BEGIN Exercise data

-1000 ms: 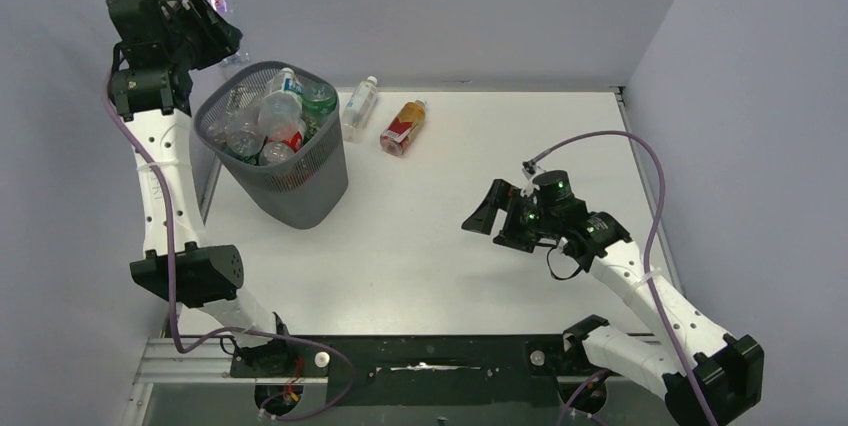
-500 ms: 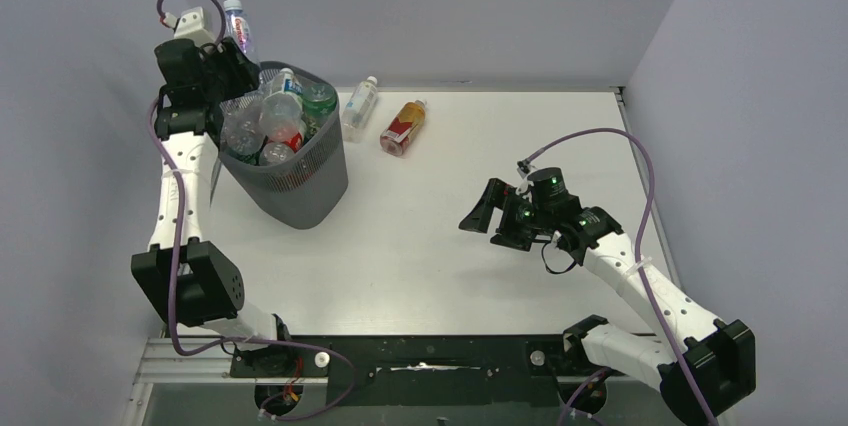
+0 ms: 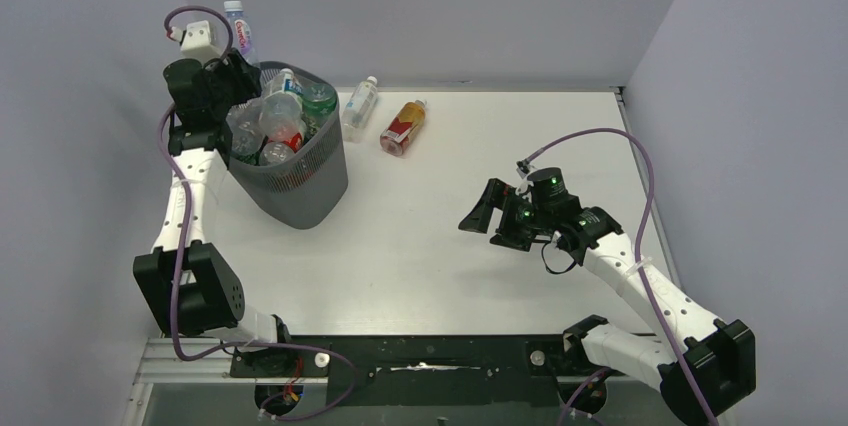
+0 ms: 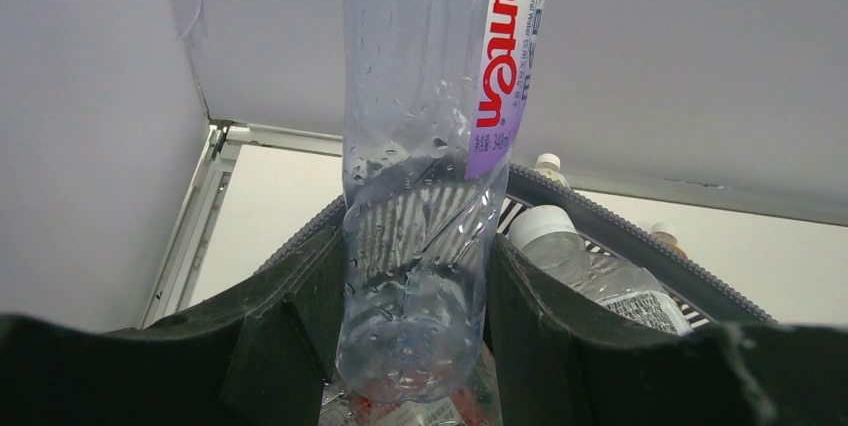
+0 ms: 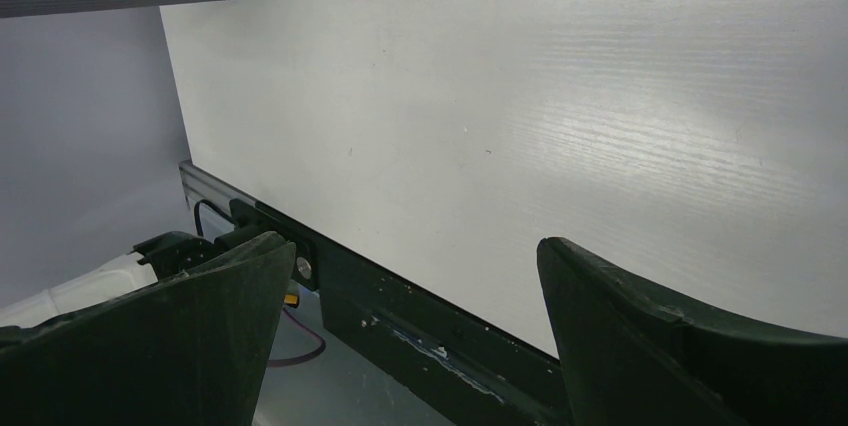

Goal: Put the plastic bottles in the bin
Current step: Place the plastic bottle in the trash bin.

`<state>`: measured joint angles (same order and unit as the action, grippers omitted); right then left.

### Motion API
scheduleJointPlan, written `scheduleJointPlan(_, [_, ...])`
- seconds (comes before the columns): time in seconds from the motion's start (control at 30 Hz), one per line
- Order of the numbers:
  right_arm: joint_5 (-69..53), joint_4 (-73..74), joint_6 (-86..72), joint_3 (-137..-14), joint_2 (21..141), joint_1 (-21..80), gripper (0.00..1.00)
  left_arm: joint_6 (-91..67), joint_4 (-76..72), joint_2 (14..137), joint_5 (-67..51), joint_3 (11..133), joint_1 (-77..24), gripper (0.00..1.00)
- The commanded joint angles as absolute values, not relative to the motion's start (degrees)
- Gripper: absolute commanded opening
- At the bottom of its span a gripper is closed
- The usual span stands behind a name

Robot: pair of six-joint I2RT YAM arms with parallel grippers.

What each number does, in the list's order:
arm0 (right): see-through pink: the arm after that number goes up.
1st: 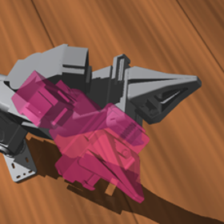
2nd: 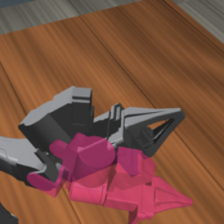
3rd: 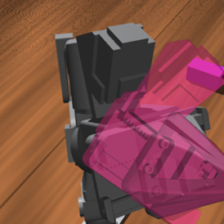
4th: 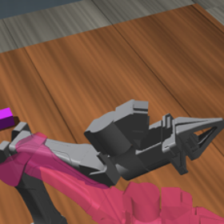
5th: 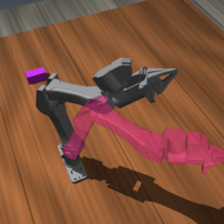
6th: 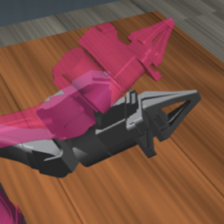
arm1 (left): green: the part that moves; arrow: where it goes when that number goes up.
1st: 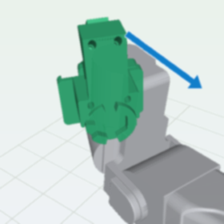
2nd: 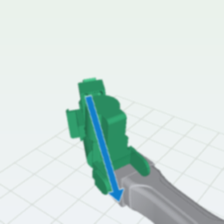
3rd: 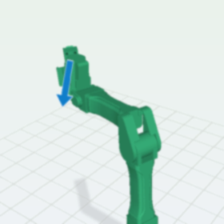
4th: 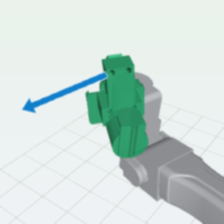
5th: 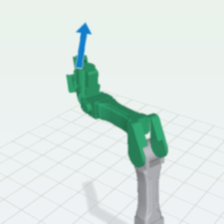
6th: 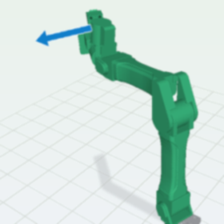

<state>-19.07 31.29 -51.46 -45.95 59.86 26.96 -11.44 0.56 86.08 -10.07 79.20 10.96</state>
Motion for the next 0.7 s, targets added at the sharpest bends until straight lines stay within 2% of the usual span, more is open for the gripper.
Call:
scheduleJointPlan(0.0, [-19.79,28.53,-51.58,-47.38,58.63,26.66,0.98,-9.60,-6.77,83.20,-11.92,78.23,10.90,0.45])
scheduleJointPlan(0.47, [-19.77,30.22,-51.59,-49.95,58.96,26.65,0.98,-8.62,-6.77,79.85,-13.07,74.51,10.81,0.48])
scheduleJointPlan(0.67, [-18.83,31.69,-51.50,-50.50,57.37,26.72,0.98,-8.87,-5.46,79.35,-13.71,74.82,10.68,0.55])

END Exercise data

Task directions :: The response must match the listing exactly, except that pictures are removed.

Result for this exercise ::
-1000 ms: 
-500 ms: 
+0 ms: 
+0 ms: 
+0 ms: 

Goal: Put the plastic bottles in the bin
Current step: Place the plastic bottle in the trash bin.

`<state>`: measured joint angles (same order and unit as the action, grippers omitted); right then left.

### Motion API
scheduleJointPlan, written `scheduleJointPlan(_, [_, ...])`
- seconds (comes before the columns): time in seconds from the motion's start (control at 30 Hz), one per line
- Order of the numbers:
  right_arm: joint_5 (-69..53), joint_4 (-73..74), joint_6 (-86..72), joint_3 (-137..-14), joint_2 (21..141), joint_1 (-21..80), gripper (0.00..1.00)
  left_arm: joint_6 (-91..67), joint_4 (-76..72), joint_2 (14..137), joint_5 (-67..51), joint_3 (11..133), joint_1 (-77..24), gripper (0.00..1.00)
- The commanded joint angles as absolute values, not relative to the motion's start (degrees)
- Gripper: absolute commanded opening
- At the bottom of its span a gripper is closed
- The usual span stands behind a name

Robot: pair of six-joint I2RT YAM arms with parallel grippers.

What each number does, in the list's order:
arm0 (right): see-through pink: the arm after that number goes up.
1st: 
2nd: 
3rd: 
4th: 
5th: 
6th: 
arm1 (left): green: the part that moves; arrow: where it goes when that number goes up.
1st: 
2nd: 
3rd: 
4th: 
5th: 
6th: 

<state>-19.07 31.29 -51.46 -45.95 59.86 26.96 -11.44 0.56 86.08 -10.07 79.20 10.96</state>
Motion for the next 0.7 s, targets added at the sharpest bends until straight lines stay within 2% of the usual span, more is open for the gripper.
Call:
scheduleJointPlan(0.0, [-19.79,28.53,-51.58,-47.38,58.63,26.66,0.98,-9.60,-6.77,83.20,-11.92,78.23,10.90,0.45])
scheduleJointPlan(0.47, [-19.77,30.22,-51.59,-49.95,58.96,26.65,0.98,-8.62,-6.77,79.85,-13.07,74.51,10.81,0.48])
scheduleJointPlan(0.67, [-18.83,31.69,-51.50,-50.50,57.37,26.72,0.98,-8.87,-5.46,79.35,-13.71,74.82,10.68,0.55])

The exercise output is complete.